= Nur Yalman =

Turkish social anthropologist

Nur Yalman (İstanbul, 1931 – İstanbul, June 4, 2026) was a Turkish social anthropologist at Harvard University, where he was Professor of Social Anthropology and Middle Eastern Studies. He was the former chairman and member of the board of trustees of Koç University.

==Career==
Yalman completed his high school education from Robert College in Istanbul. For his BA and PhD, he studied Social Anthropology at Cambridge University under the mentorship of Edmund Leach and carried out fieldwork in Sri Lanka.
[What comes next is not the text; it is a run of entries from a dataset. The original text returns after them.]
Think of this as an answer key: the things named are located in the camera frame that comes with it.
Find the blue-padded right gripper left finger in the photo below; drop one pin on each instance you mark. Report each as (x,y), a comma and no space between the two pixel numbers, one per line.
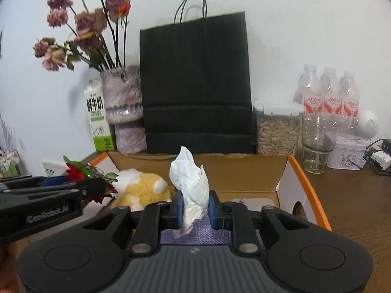
(154,219)

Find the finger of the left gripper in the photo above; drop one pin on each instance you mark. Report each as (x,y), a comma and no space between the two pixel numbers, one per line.
(92,189)

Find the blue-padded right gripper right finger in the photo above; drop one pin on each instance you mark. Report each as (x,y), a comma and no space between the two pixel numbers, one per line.
(234,217)

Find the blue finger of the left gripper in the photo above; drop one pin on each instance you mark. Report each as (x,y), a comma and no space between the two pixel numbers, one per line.
(29,181)

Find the red artificial rose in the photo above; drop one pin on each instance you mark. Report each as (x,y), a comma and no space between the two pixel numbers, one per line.
(77,171)

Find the white tissue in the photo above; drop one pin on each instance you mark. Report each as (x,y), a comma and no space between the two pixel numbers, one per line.
(193,183)

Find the person's left hand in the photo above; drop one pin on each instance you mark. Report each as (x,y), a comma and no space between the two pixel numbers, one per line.
(9,279)

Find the clear desk organizer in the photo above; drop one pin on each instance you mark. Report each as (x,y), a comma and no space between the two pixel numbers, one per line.
(11,164)

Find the purple woven cloth pouch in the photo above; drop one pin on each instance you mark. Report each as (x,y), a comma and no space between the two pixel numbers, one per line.
(201,234)

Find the yellow white plush toy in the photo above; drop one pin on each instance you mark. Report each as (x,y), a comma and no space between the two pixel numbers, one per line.
(137,189)

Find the white small box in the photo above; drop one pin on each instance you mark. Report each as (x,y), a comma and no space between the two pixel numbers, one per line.
(54,168)

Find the translucent plastic box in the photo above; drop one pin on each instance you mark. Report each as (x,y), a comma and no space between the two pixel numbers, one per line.
(255,204)

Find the green white milk carton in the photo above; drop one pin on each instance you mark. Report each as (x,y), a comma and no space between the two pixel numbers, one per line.
(102,132)

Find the red orange cardboard box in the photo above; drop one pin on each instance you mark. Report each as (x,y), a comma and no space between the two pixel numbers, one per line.
(297,222)

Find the clear seed storage container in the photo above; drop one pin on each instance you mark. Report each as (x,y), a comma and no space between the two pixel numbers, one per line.
(278,128)

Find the purple white ceramic vase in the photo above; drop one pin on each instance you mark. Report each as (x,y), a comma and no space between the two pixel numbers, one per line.
(123,106)

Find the clear drinking glass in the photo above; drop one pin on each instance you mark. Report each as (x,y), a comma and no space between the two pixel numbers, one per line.
(319,136)

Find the black paper shopping bag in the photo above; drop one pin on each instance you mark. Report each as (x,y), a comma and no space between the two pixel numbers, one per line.
(195,83)

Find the white floral tin box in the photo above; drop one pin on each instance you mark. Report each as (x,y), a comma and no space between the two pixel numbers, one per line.
(348,153)

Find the left water bottle red label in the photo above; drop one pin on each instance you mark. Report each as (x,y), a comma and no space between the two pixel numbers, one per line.
(309,92)

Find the water bottle red label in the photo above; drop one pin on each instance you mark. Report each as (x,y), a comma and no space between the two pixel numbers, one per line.
(350,95)
(309,92)
(332,99)

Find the middle water bottle red label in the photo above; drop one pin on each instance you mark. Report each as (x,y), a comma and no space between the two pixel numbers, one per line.
(332,99)

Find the dried pink rose bouquet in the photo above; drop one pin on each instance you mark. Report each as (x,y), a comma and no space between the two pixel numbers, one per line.
(97,36)

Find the white power adapter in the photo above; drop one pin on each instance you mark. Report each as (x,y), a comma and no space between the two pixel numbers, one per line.
(382,159)

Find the white round speaker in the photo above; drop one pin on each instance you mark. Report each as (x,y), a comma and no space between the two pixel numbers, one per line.
(367,125)

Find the right water bottle red label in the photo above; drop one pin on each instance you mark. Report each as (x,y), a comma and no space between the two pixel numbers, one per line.
(350,95)

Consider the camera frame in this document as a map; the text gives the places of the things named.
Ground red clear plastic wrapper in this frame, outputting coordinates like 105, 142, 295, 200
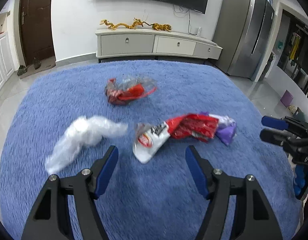
104, 76, 157, 106

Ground white crumpled plastic bag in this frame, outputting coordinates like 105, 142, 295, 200
45, 115, 128, 175

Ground grey double door refrigerator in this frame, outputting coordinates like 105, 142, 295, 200
213, 0, 274, 79

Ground white wall cupboards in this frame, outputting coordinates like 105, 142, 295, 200
0, 11, 15, 90

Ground brown door mat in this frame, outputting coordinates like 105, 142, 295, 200
19, 56, 56, 79

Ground purple stool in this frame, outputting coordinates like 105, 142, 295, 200
280, 90, 293, 107

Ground red yellow snack bag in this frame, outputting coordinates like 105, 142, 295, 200
166, 113, 219, 142

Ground white red snack wrapper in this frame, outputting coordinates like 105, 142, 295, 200
132, 122, 170, 164

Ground brown entrance door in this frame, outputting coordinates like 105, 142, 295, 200
19, 0, 55, 66

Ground golden tiger figurine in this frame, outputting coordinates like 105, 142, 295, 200
151, 23, 172, 32

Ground right blue white gloved hand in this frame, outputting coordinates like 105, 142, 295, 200
293, 164, 308, 200

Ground purple wrapper piece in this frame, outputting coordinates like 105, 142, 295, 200
200, 112, 237, 146

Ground blue fluffy blanket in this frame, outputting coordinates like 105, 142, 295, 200
0, 61, 301, 239

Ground golden dragon figurine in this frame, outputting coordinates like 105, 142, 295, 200
100, 18, 143, 30

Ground white tv cabinet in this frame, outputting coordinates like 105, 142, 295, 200
95, 29, 222, 60

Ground pair of shoes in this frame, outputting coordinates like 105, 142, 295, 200
17, 58, 41, 76

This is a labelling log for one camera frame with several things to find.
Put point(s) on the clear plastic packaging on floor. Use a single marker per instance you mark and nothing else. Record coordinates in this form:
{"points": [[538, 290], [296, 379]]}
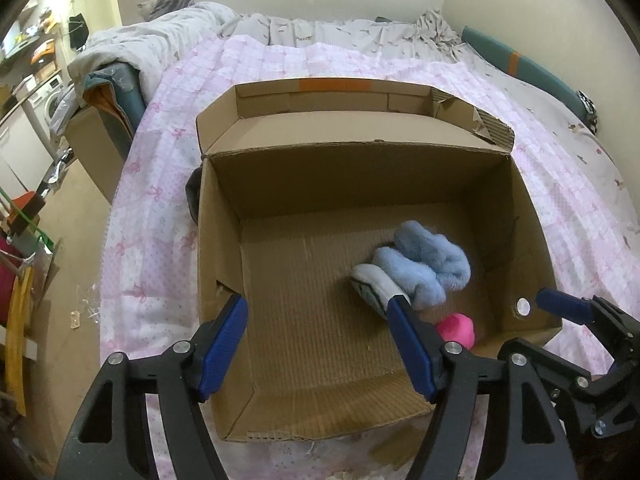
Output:
{"points": [[86, 307]]}

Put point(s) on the white washing machine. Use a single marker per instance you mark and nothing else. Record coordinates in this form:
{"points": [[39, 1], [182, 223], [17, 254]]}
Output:
{"points": [[40, 106]]}

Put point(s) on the pink bow patterned bedspread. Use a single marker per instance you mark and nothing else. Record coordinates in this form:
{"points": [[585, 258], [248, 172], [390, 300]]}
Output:
{"points": [[149, 280]]}

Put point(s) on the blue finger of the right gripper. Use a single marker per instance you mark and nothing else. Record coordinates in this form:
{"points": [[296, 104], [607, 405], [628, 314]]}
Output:
{"points": [[576, 310]]}

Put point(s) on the black hanging garment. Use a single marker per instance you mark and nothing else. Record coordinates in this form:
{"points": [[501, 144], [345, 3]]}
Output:
{"points": [[78, 32]]}

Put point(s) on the grey tabby cat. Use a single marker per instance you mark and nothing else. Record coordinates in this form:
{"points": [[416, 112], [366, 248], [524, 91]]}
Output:
{"points": [[152, 9]]}

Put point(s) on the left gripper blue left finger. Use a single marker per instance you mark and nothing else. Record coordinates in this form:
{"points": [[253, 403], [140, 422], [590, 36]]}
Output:
{"points": [[110, 437]]}

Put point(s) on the bright pink sock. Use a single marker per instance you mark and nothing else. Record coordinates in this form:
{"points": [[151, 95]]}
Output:
{"points": [[459, 328]]}

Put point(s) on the teal pillow with orange stripe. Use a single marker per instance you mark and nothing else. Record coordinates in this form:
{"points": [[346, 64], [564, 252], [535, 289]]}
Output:
{"points": [[525, 69]]}

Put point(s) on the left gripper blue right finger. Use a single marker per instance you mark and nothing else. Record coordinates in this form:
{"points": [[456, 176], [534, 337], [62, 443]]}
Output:
{"points": [[524, 437]]}

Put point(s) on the open cardboard box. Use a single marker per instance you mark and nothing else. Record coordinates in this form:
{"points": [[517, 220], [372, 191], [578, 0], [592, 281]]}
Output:
{"points": [[302, 180]]}

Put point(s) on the dark striped garment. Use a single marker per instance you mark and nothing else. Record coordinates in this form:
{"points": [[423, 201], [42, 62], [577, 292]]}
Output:
{"points": [[193, 192]]}

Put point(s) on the grey white crumpled duvet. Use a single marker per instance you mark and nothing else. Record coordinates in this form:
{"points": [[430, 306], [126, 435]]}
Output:
{"points": [[152, 47]]}

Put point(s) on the light blue fluffy socks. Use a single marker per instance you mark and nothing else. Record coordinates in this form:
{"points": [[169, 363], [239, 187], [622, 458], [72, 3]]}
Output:
{"points": [[419, 265]]}

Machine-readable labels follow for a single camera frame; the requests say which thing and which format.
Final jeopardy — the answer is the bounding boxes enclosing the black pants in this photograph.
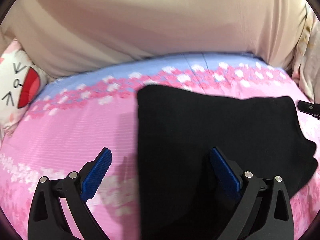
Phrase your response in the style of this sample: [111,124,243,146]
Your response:
[137,85,318,239]

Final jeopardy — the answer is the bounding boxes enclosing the white satin fabric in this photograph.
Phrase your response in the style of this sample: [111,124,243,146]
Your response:
[291,4,320,103]

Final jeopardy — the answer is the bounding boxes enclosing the pink floral bed sheet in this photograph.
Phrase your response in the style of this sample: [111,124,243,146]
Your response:
[1,53,306,239]

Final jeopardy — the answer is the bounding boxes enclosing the cat face pillow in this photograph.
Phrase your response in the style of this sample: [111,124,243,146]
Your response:
[0,39,48,140]

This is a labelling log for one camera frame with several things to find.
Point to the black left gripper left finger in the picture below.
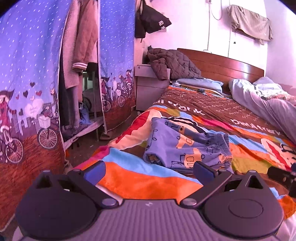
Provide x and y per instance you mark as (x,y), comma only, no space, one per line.
(81,181)

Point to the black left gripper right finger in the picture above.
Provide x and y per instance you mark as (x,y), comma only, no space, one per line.
(227,189)

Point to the blue printed children's pants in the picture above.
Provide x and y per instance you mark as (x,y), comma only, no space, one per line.
(177,147)

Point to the colourful paul frank bedspread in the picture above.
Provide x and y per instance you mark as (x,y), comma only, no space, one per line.
(254,145)

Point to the light blue pillow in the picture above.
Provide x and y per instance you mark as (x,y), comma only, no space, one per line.
(203,83)

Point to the grey rumpled duvet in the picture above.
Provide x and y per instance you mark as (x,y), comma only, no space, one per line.
(267,100)

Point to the grey bedside cabinet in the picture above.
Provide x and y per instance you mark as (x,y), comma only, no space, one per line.
(149,88)

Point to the wooden headboard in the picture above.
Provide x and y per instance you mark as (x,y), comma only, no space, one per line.
(222,68)

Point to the brown quilted jacket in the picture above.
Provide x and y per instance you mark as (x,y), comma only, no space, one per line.
(171,64)

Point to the pink hanging quilted jacket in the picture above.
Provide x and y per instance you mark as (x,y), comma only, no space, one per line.
(78,50)

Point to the blue dotted wardrobe curtain right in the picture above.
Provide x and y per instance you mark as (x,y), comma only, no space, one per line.
(116,54)

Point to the blue dotted wardrobe curtain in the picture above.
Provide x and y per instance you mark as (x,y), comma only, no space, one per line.
(31,37)
(116,54)

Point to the blue dotted wardrobe curtain left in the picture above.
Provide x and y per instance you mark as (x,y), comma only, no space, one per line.
(31,37)

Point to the black hanging bag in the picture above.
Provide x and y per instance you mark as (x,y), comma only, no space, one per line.
(149,20)

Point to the beige cloth on wall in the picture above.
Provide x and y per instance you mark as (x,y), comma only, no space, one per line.
(250,23)

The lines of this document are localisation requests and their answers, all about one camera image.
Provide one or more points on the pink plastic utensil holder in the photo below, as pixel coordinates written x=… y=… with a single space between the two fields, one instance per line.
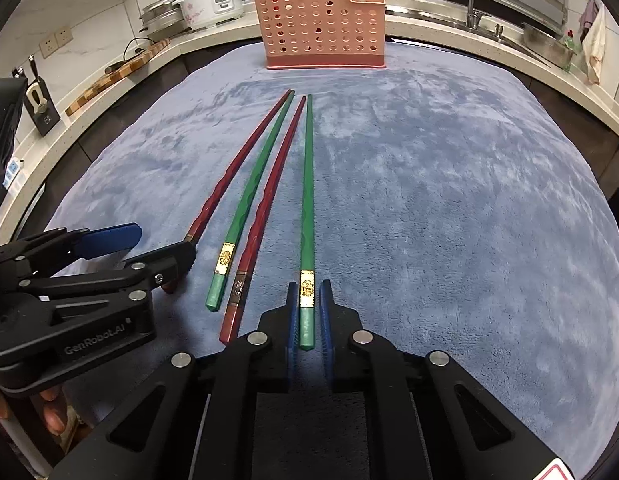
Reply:
x=322 y=33

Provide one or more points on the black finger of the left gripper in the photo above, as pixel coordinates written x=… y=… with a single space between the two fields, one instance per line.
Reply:
x=167 y=265

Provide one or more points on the blue fleece mat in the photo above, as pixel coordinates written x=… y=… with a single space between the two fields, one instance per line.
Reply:
x=450 y=211

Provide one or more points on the steel steamer pot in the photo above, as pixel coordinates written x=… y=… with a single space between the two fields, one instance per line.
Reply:
x=162 y=19

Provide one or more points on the person's left hand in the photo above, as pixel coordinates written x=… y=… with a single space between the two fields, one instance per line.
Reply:
x=53 y=409

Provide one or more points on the white wall socket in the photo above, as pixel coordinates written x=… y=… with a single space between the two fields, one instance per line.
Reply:
x=56 y=40

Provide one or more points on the white rice cooker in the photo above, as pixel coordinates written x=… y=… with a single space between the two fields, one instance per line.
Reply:
x=202 y=14

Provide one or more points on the black knife block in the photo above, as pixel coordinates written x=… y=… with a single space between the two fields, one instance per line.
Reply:
x=37 y=101

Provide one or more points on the green dish soap bottle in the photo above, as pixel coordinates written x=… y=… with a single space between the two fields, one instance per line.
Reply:
x=568 y=42

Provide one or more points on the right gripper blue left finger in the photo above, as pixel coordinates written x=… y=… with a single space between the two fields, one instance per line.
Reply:
x=291 y=306

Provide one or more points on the stainless steel basin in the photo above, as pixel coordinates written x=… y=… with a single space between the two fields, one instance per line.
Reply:
x=544 y=45

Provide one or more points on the hanging purple cloth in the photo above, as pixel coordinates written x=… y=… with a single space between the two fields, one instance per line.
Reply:
x=588 y=17

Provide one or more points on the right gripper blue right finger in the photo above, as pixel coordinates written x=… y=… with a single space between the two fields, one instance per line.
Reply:
x=325 y=300

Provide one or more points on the stainless steel sink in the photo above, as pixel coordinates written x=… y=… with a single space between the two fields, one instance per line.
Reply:
x=495 y=34

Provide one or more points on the green chopstick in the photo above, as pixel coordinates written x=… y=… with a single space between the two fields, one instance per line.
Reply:
x=228 y=249
x=307 y=238

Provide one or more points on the checkered wooden cutting board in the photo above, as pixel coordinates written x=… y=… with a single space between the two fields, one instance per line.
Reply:
x=122 y=72

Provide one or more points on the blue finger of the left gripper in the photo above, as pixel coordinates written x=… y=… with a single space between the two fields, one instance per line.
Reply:
x=92 y=244

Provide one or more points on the hanging cream towel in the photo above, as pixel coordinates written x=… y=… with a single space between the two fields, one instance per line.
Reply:
x=594 y=47

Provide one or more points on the dark red chopstick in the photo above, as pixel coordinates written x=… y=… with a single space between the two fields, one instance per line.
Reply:
x=199 y=224
x=242 y=281

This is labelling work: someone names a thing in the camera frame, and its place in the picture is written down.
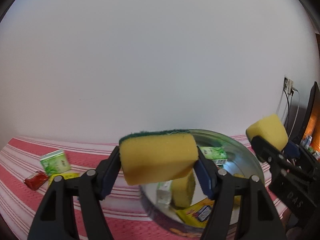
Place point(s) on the wall power outlet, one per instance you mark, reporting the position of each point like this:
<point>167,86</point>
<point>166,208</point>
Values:
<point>288,85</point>

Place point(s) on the red snack packet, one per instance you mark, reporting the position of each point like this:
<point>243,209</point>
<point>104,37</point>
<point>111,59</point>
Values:
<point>36,180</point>

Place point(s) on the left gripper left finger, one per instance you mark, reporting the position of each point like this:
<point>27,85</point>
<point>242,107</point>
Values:
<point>55,217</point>

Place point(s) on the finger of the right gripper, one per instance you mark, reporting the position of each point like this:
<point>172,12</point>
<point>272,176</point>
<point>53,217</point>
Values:
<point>265,152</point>
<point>291,150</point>

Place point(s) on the small green tissue pack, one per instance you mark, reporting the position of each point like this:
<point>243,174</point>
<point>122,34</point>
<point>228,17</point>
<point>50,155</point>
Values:
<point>55,162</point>

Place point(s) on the worn green speckled sponge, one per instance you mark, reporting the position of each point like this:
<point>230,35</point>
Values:
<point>182,190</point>

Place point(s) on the yellow blue cracker packet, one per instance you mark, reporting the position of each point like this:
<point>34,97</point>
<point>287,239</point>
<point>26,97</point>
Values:
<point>196,215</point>

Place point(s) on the round metal cookie tin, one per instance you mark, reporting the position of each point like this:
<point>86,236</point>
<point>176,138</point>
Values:
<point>240,160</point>

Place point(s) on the yellow sponge green backing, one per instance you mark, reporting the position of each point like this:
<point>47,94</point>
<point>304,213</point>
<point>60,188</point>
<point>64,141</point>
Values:
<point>153,157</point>

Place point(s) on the large green tissue pack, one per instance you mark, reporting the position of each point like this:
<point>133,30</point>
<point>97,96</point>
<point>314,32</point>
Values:
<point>217,154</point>

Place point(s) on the orange yellow snack packet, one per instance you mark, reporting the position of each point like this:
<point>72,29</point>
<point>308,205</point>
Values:
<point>66,176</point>

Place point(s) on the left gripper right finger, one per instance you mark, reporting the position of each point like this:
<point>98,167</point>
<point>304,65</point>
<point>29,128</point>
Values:
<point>258,217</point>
At Cambridge, Yalman was a Bye-Fellow of Peterhouse, and subsequently joined the anthropology faculty at the University of Chicago. In 1960, during his time teaching at Middle East Technical University, Yalman also served as a Prime Ministry Special Advisor in the newly established State Planning Organization. During his stay at Chicago, he served as director for the Center for Middle Eastern Studies from 1968-1972. He then joined the Harvard University faculty in 1972. Yalman is also a fellow of the American Academy of Arts and Sciences. He also served on the Social Sciences jury for the Infosys Prize in 2010.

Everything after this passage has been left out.